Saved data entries
Content starts

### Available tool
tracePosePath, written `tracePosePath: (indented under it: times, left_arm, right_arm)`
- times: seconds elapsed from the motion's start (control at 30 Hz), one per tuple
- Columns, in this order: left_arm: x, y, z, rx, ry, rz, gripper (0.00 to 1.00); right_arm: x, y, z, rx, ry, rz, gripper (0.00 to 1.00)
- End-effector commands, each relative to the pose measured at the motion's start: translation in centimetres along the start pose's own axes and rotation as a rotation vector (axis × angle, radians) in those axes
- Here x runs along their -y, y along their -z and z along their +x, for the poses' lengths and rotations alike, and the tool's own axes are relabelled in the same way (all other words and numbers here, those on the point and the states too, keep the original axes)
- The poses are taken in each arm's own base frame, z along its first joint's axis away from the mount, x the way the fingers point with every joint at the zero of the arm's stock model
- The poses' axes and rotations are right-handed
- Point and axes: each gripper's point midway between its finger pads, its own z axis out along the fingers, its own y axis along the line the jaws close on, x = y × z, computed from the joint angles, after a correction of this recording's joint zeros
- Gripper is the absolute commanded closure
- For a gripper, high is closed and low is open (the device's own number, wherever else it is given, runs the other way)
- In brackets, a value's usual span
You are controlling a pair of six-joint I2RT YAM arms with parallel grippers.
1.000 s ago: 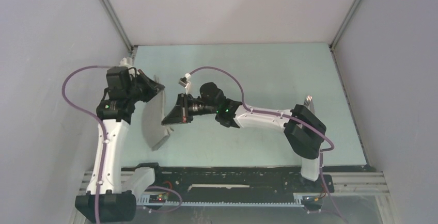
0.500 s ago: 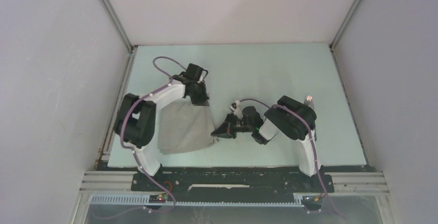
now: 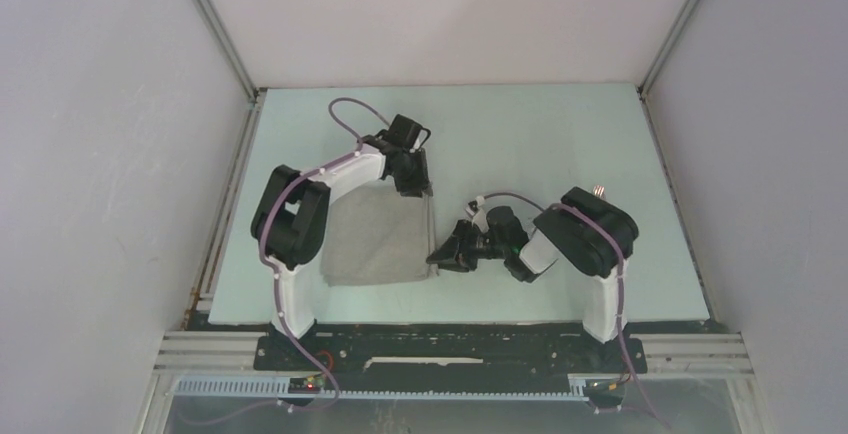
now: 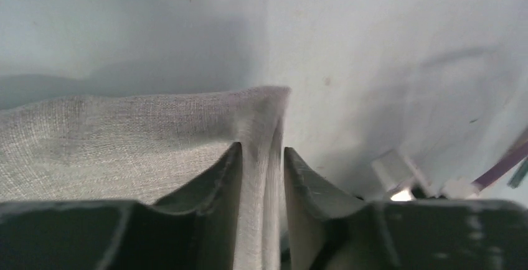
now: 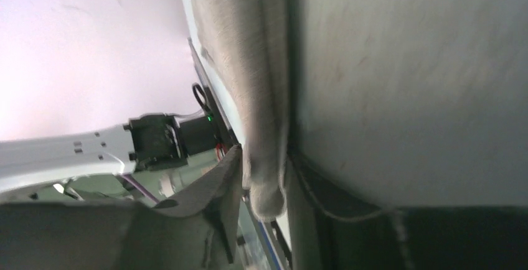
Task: Fold the napkin into a case and place the utensils inside
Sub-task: Turn over the upper triangle folded napkin at the center of the board, then smooth out the lower triangle-folded napkin at the center of the board.
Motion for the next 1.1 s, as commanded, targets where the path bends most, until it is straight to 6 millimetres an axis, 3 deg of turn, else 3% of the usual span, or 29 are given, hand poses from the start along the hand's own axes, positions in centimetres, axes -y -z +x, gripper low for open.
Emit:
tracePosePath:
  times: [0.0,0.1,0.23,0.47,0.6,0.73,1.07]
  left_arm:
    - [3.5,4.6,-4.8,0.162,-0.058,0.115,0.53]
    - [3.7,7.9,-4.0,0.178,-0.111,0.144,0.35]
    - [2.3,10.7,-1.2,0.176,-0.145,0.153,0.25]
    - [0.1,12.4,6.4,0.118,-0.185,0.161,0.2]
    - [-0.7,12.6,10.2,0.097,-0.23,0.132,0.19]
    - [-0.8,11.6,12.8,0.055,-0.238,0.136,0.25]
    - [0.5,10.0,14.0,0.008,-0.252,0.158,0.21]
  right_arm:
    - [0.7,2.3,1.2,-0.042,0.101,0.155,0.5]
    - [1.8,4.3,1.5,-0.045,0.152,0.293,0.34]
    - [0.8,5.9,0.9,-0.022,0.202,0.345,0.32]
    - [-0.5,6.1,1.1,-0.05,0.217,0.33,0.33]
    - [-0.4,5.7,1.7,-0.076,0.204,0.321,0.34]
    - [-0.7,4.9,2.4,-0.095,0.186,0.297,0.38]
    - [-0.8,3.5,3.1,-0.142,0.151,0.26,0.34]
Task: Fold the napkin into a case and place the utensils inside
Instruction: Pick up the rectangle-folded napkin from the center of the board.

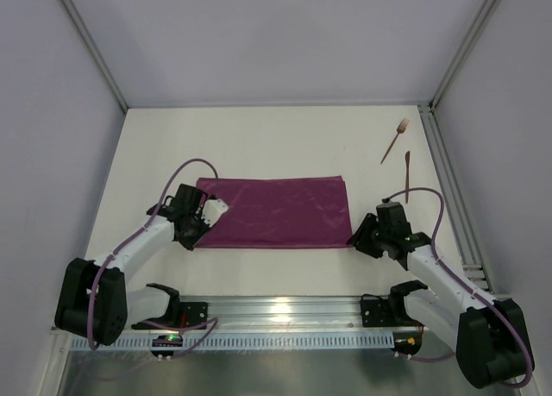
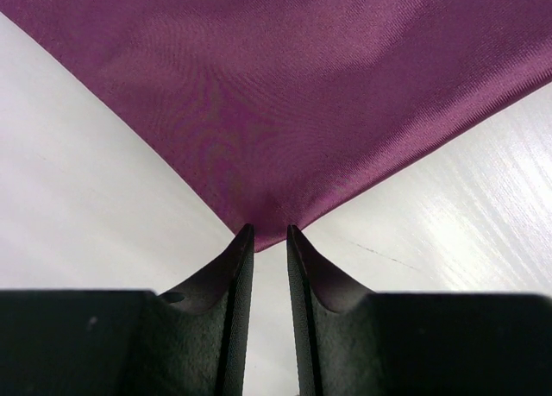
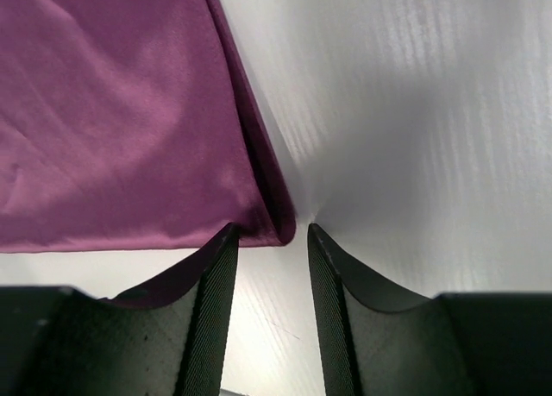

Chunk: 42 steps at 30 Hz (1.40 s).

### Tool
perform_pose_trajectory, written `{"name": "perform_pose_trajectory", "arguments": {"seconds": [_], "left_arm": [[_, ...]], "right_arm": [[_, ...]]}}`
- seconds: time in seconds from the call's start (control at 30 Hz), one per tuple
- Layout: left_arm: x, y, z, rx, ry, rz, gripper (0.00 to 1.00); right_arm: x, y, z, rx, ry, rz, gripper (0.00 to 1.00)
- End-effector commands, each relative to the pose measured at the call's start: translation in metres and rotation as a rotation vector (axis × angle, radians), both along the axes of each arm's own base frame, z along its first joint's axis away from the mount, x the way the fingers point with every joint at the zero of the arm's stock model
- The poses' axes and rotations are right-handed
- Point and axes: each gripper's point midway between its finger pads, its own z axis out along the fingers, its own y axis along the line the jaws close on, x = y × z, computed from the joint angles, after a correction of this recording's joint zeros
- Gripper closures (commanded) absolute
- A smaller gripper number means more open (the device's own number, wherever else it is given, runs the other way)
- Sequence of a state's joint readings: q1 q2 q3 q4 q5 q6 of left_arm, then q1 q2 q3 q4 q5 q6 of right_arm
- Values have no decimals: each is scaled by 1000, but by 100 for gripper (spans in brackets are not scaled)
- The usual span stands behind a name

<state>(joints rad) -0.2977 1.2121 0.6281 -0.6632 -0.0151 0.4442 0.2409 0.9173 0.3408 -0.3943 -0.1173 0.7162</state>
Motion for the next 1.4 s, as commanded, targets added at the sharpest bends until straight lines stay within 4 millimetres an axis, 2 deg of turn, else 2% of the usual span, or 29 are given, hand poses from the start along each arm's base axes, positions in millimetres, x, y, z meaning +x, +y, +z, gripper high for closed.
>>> {"name": "perform_pose_trajectory", "arguments": {"seconds": [0.0,0.23,0.43,0.57,0.6,0.73,0.9,0.97,1.07,1.1,1.17,1.2,1.27,1.3,1.33,1.37], "left_arm": [[8,-1,9,-10,-39,19,76],[8,-1,10,-15,-44,18,76],[6,0,10,-15,-42,23,76],[9,0,14,-20,-71,26,76],[13,-1,16,-25,-90,32,76],[21,-2,22,-57,-110,61,75],[41,-4,36,-133,-130,145,66],[48,2,30,-123,-111,190,66],[56,4,24,-130,-84,235,67],[56,2,18,-136,-55,241,67],[56,-3,14,-153,-34,242,67],[55,-4,11,-160,-20,242,68],[52,-5,9,-162,-7,241,68],[52,-5,8,-161,0,242,68],[51,-5,6,-159,6,243,69],[50,-5,6,-160,9,246,71]], "right_arm": [[-5,7,-11,56,31,-20,58],[0,8,-8,83,4,-58,60],[6,0,-10,46,-17,-94,75],[13,-2,-4,18,-42,-78,87],[15,-4,-1,4,-45,-75,91],[18,-12,8,-56,-65,-55,97],[20,-19,26,-134,-96,19,97],[20,-19,29,-151,-96,44,97],[23,-13,34,-164,-92,92,97],[27,-7,41,-163,-105,112,97],[29,-1,41,-231,-104,163,97],[37,7,53,-244,-133,185,97],[40,27,54,-300,-138,276,97],[50,41,69,-297,-173,303,97],[54,53,72,-299,-180,337,97],[51,74,64,-314,-156,412,97]]}}
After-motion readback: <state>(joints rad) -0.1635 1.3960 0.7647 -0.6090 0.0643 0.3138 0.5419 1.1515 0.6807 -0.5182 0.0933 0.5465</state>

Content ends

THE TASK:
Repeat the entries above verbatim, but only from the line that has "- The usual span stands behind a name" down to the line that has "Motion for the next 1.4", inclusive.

TASK ANSWER:
- The usual span stands behind a name

<state>(joints rad) -0.2977 1.2121 0.6281 -0.6632 -0.0151 0.4442 0.2409 0.9173 0.3408 -0.3943 -0.1173 0.7162</state>
Motion for the next 1.4 s, as commanded, targets added at the sharpest bends until straight lines stay within 4 millimetres an axis, 2 deg of turn, else 2% of the usual span, or 29 are given, hand poses from the start along each arm's base axes, positions in millimetres, x, y, z meaning +x, +y, +z, gripper high for closed.

Nothing more is needed for this exercise.